I would be ringing social services and the local crisis team to be honest- just in case this is the start of some psychosis. They can intervene quicker than SS . I had to call them for an old neighbour some years ago who believed her unborn child was a threat to her body and needed it out. SS were not quick to respond so I called Crisis at her hospital who sent a nurse out that day and she was taken in suffering with some kind of psychosis. I don't know the full ins and outs as we were just neighbours rather than friends but she was watched very closely and admitted for a few day.

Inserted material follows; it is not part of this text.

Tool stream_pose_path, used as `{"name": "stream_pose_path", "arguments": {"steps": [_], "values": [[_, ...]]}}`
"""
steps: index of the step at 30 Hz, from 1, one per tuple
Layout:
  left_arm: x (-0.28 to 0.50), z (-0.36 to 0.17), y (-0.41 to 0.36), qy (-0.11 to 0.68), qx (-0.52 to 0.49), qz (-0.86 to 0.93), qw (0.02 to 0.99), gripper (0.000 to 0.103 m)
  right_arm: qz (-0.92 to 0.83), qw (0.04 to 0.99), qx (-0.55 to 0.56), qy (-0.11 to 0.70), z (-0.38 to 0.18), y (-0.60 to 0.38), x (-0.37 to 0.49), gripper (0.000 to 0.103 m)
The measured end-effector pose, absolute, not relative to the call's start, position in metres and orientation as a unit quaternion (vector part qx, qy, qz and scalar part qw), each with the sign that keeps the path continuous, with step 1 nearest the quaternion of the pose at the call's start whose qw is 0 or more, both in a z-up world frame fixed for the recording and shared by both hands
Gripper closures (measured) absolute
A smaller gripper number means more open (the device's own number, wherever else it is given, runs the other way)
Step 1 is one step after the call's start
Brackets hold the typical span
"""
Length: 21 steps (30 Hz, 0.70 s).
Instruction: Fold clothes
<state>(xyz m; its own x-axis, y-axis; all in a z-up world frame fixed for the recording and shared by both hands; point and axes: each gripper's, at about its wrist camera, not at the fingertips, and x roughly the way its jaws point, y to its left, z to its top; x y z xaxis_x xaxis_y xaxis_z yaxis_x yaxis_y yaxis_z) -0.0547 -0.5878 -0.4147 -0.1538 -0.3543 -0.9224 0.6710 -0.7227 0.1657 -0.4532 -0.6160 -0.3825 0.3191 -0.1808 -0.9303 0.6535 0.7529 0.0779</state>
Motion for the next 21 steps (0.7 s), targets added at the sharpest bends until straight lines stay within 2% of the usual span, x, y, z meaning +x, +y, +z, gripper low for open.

Predicter · 28/06/2019 13:24

I rang the number for my county’s MASH safeguarding team and they put me straight through to SS. They have taken down the details about her and what she told me and said they are taking it very seriously. They have my number incase they need more info but I doubt I’ll hear anything more from them

OP posts:
Predicter · 28/06/2019 13:31

The friend who’s house we were at didn’t want SS to be told because it was only us there so very obvious its come from us. The woman who’s pregnant gets quite aggressive (no idea why she invites her to her house) but her reaction of telling me to mind my own business has made me doubt my relationship with her. I asked her what she would do if she found out this woman had killed her baby and she kept quiet and she said she’s fine with that because the woman would be punished for it. Can’t get my head around that.

OP posts:
BigRedLondonBus · 28/06/2019 13:47

Why do people say ss wont get involved. Ofcourse they will! I’ve known of ss to get involved for much less than this you did the right thing op, they WILL take this seriously and they can absolutely get involved for a baby is born

CorBlimeyGovenor · 28/06/2019 13:51

Reporting anyone is a brave thing to do, esp when there could be repurcussions. No one wants to report someone else for fear of reprisals. Although it was absolutely the right thing to do, her other friends lacked the courage to do so. They put their own selves before a defensive helpless baby. They have acted cowardly. You have not! That said, although she will probably guess that it's you, she may have told others how she has felt. Or social services/police might be able to look at her internet search history as evidence. I should imagine however, that aged 22 with no partner, no mum around and living alone in a hostel whilst taking drugs, she is almost certainly on SS radar anyway.

Wonkydonkey44 · 28/06/2019 14:05

So glad you rang ss , can’t believe you were told not to x

Predicter · 28/06/2019 14:06

I’m thinking about calling the RSPCA as well to try and help her dog but I think if she finds out she’s been reported twice she will probably go crazy. I know SS said they will be able to trace her from name, age and roughly where she lives but would the RSPCA? I don’t want to look silly ringing them and not knowing the location of the dog

OP posts:
Branleuse · 28/06/2019 14:09

even if you get crap for doing it, you had no choice.
She was brazen and stupid for admitting something like this out loud, she clearly doesnt even realise how bad it is

thepinkyponkblues · 28/06/2019 14:13

She was brazen and stupid for admitting something like this out loud

Or mentally ill

GloGirl · 28/06/2019 14:27

No, I wouldn't report the dog. It would be unlikely to go anywhere but might make your first referral look malicious if you're doing multi agency reports.

Obviously someone harbouring those thoughts isn't likely to treat her pets well so it's possible dog will get rehomed in the process regardless.

Queenoftheashes · 28/06/2019 14:33

Perhaps SS could pass on details to RSPCA if they are aware of issue?

ElektraUnchained · 28/06/2019 14:36

Well done OP. SS likely have their own methods of referral if there is concern for animals.